The plaintiff also alleged defamation against Exxon. He claimed that because his employer terminated him for a false reason, he would be forced to provide that false reason to future employers. That sort of defamation is known as “self-publication.” The employee is forced to self-publish the defamatory statement. The Texas Supreme Court recognized that many Texas courts of appeals have accepted compelled self-publication in the past. Nevertheless, the Supreme Court refused to agree. The court made the remarkable claim that if it recognized self-publication, then that recognition would encourage employees to worsen the harm done them by the employer. That is, allowing the doctrine of self-publication would prevent the employee from mitigating his damages. The court is basically saying the employee might not look for work if he had to mention something damaging about himself. Such a notion is simply silly. Few, if any employees, have the option of not looking for work after termination. The Texas Supreme Court has continued its antipathy to plaintiffs. It also betrays a lack of connection to average workers who live from paycheck to paycheck. See the opinion here.

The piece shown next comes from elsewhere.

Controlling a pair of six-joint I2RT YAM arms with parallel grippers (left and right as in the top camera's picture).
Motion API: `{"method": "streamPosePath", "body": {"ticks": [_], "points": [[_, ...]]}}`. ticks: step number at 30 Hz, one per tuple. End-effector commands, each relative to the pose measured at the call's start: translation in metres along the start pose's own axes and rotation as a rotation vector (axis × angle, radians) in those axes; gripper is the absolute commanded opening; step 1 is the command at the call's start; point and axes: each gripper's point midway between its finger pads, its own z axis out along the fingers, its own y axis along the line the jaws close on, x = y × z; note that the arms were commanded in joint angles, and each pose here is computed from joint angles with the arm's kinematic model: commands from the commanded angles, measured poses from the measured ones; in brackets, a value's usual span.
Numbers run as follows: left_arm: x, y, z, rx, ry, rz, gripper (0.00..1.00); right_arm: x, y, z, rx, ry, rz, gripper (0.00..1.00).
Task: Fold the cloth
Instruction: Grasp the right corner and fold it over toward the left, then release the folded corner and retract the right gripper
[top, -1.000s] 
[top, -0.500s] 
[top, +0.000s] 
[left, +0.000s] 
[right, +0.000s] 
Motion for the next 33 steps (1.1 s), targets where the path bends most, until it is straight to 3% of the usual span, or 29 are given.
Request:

What is a disability? A potential client asked me that recently. A broken leg, for example, is not an impairment that would qualify for coverage under the Americans with Disabilities Act. To qualify as a disability, the impairment must be permanent or something like permanent. It must also be serious. In Datar v. National Oilwell Varco, L.P., No. 01-15-00541 ((Tex.App. Hou. 1/19/2017), the employee claimed a impairment involving his back. He said he had a lower back sprain that made it “harder” to sit down, to walk and to pick things up. The Court of Appeals found that an impairment does not rise to the level of a disability unless it affects a major life activity. Yet, the court apparently disregarded evidence that at least once, the employee was in such pain that he had to go to the emergency room and could not work. Too, the court relied on caselaw issued prior to amendment of the ADA in 2009.

The court discounted the plaintiff’s testimony that the sprain made it harder for him to work. It relied, instead, on the medical note that released him back to work. See the decision here. This will be a continuing issue in future cases. Many persons suffer from these debilitating back injuries.